Collected data entries
━━━━━━━━━━━━━━━━
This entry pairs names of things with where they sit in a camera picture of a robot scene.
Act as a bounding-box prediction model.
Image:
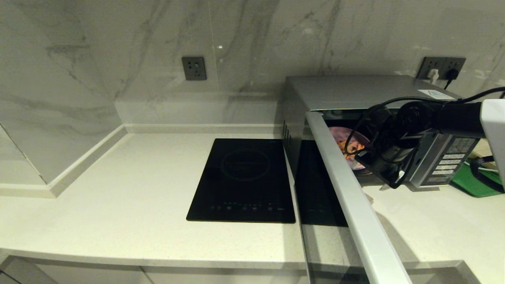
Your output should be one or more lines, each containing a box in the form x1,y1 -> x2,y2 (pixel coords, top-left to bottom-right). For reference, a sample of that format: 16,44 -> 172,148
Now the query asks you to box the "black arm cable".
469,156 -> 505,194

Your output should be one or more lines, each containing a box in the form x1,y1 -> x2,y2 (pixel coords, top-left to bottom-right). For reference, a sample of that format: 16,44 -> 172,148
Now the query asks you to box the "white power cable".
465,160 -> 499,174

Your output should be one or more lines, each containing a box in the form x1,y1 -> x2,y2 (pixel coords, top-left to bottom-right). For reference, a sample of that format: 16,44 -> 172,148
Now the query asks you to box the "black camera cable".
344,87 -> 505,190

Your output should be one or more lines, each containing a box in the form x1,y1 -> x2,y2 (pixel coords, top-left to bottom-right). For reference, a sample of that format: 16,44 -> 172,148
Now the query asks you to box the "silver microwave oven body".
281,76 -> 482,191

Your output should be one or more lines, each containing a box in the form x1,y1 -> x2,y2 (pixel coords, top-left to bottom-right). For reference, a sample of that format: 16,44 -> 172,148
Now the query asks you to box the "beige corner cabinet panel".
0,256 -> 60,284

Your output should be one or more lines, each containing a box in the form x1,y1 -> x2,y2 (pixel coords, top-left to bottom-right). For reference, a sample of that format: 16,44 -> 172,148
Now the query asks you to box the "green cutting board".
451,161 -> 505,198

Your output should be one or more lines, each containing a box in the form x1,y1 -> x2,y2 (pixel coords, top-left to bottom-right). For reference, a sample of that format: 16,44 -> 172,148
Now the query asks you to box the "grey single wall socket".
181,57 -> 207,81

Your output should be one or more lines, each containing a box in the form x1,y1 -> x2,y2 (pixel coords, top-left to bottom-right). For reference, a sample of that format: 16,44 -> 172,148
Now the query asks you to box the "grey double wall socket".
417,57 -> 467,80

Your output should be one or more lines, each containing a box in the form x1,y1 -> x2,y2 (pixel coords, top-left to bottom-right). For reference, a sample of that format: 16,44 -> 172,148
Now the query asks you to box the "dark glass microwave door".
294,110 -> 413,284

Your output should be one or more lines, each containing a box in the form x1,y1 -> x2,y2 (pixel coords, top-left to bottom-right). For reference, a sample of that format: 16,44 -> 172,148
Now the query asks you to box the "purple plate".
328,126 -> 372,171

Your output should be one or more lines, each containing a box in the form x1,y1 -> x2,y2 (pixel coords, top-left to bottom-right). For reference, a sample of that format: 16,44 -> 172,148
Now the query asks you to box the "black induction cooktop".
186,138 -> 296,224

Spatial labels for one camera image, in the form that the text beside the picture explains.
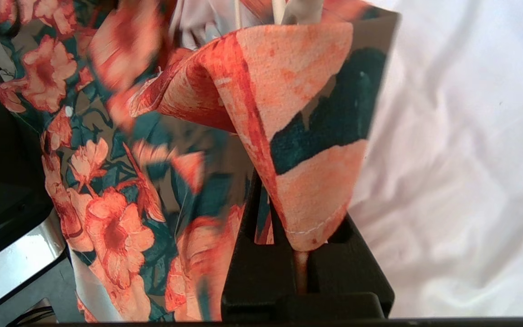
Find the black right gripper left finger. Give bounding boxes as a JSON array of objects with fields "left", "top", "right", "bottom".
[{"left": 222, "top": 173, "right": 298, "bottom": 318}]

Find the white sheeted bed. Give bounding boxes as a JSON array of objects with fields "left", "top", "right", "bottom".
[{"left": 348, "top": 0, "right": 523, "bottom": 318}]

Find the orange floral short-sleeve shirt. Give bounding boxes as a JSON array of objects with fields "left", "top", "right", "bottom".
[{"left": 0, "top": 0, "right": 400, "bottom": 323}]

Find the cream wire clothes hanger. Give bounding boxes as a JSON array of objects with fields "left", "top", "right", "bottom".
[{"left": 234, "top": 0, "right": 288, "bottom": 28}]

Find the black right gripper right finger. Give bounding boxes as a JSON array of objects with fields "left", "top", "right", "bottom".
[{"left": 309, "top": 213, "right": 395, "bottom": 318}]

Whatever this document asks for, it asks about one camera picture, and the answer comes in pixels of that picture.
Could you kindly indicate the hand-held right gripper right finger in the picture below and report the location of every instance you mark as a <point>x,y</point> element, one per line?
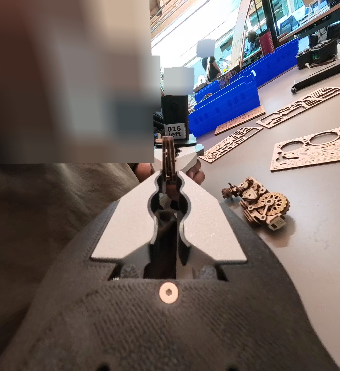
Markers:
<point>213,232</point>

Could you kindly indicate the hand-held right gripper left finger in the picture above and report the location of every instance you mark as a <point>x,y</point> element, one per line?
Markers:
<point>123,232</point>

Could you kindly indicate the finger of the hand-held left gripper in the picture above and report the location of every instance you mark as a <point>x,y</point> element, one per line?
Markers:
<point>157,159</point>
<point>187,161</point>

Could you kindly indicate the small wooden arc piece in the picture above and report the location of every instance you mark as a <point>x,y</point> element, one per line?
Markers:
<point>168,162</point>

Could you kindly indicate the wooden sheet with gear holes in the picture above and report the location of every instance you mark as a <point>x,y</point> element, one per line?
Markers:
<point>283,163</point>

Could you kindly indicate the person's left hand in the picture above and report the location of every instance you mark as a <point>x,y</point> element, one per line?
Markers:
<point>197,175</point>

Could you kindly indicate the wooden sheet with small cutouts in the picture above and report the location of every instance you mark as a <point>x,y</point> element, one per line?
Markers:
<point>216,155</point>

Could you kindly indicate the small blue plastic bin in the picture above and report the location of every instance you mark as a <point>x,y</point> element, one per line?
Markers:
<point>207,89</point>

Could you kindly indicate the wooden mechanical model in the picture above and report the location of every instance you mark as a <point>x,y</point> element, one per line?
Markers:
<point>277,223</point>

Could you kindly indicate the reddish wooden sheet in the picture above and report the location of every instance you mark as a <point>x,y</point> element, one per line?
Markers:
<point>239,120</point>

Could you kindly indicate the wooden sheet with long cutouts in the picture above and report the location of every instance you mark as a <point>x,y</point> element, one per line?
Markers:
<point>277,120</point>

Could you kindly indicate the tall wooden board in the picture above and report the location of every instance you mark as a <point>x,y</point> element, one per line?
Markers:
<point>241,34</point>

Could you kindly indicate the dark red box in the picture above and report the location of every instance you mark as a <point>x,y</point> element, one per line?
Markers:
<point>267,43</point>

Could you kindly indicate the black flat bar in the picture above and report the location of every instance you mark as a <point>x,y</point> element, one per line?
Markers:
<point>317,79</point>

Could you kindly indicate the black timer box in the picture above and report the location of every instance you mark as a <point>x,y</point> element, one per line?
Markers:
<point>326,52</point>

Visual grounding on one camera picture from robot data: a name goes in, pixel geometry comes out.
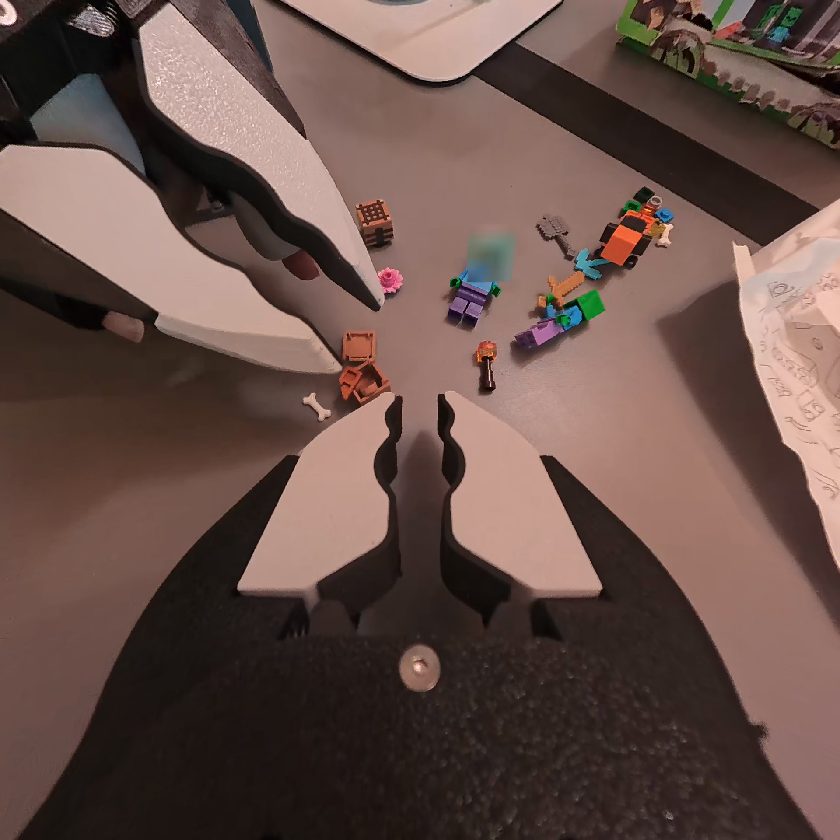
━━━━━━━━━━━━━━━━
● The problem
Look above for the line containing "Find the orange", then copy exactly from it through the line containing "<point>216,155</point>", keeping both and leaving out pictures. Add nothing else.

● Task output
Find the orange floral short-sleeve shirt. Give bounding boxes as a JSON array of objects with fields "left", "top", "right", "bottom".
[{"left": 0, "top": 0, "right": 400, "bottom": 323}]

Find the cream wire clothes hanger. Give bounding boxes as a JSON array of objects with fields "left", "top", "right", "bottom".
[{"left": 234, "top": 0, "right": 288, "bottom": 28}]

Find the black right gripper right finger. Give bounding boxes as a JSON array of objects with fields "left", "top", "right", "bottom".
[{"left": 309, "top": 213, "right": 395, "bottom": 318}]

Whatever this document asks for, it asks about one camera picture, and the answer comes in pixels of that picture.
Could you kindly indicate the hand-held right gripper right finger in the picture below and report the location of every instance you mark as a <point>x,y</point> element, one per line?
Markers:
<point>213,232</point>

Could you kindly indicate the hand-held right gripper left finger in the picture above and report the location of every instance you mark as a <point>x,y</point> element, one per line?
Markers:
<point>123,232</point>

Could you kindly indicate the finger of the hand-held left gripper in the picture above and report the location of every instance you mark as a <point>x,y</point> element, one per line?
Markers:
<point>157,159</point>
<point>187,161</point>

Could you kindly indicate the small wooden arc piece in the picture above and report the location of every instance you mark as a <point>x,y</point> element, one per line?
Markers:
<point>168,162</point>

Could you kindly indicate the wooden sheet with gear holes in the picture above and report the location of every instance you mark as a <point>x,y</point> element, one per line?
Markers:
<point>283,163</point>

Could you kindly indicate the person's left hand in the picture above and report the location of every instance you mark as a <point>x,y</point> element, one per line?
Markers:
<point>197,175</point>

Could you kindly indicate the wooden sheet with small cutouts in the picture above and report the location of every instance you mark as a <point>x,y</point> element, one per line?
Markers:
<point>216,155</point>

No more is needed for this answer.